Plasma N-BNP measured 2 to 4 days after myocardial infarction independently predicted left ventricular function and 2-year survival. Stratification of patients into low- and high-risk groups can be facilitated by plasma N-BNP or BNP measurements, and one of these could reasonably be included in the routine clinical workup of patients after myocardial infarction.

摘要

背景

在121例心肌梗死患者中,检测新发现的循环肽N末端前脑钠肽(N-BNP)和肾上腺髓质素(ADM)对心脏功能和预后的预测价值,并与先前报道的标志物进行比较。

方法与结果

梗死2至4天(r = -0.63,P < 0.0001)和3至5个月(r = -0.58,P < 0.0001)时,放射性核素左心室射血分数(LVEF)与N-BNP的相关性与C末端脑钠肽相当,且远强于ADM(r = -0.26,P < 0.01)、N末端心房钠尿肽(N-ANP)、C末端ANP、cGMP或血浆儿茶酚胺浓度。对于随访24个月内死亡的预测,梗死早期N-BNP水平≥160 pmol/L的敏感性、特异性、阳性预测值和阴性预测值分别为91%、72%、39%和97%,优于其他任何检测的神经激素和LVEF。
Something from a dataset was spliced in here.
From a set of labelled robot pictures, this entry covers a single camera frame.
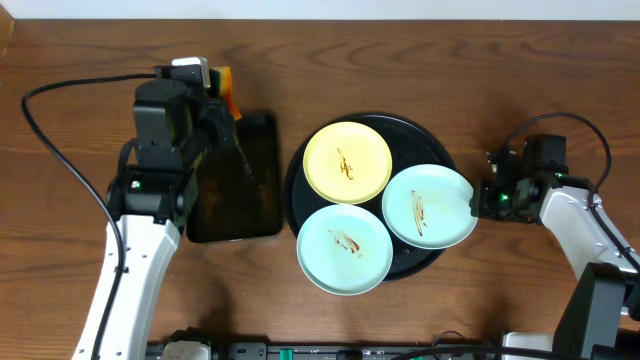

21例死亡患者中仅1例N-BNP水平低于组中位数(Kaplan-Meier生存分析,P < 0.00001)。对于心力衰竭(左心室衰竭)的预测,血浆N-BNP≥145 pmol/L的敏感性(85%)和阴性预测值(91%)与其他心脏肽相当,且优于ADM、血浆儿茶酚胺和LVEF。多因素分析显示,N-BNP而非ADM可独立于患者年龄、性别、LVEF、其他激素水平以及心力衰竭、心肌梗死、高血压或糖尿病既往史,为死亡和左心室衰竭提供预测信息。

结论

心肌梗死后2至4天检测的血浆N-BNP可独立预测左心室功能和2年生存率。血浆N-BNP或BNP检测有助于将患者分为低风险和高风险组,其中之一可合理纳入心肌梗死患者的常规临床检查。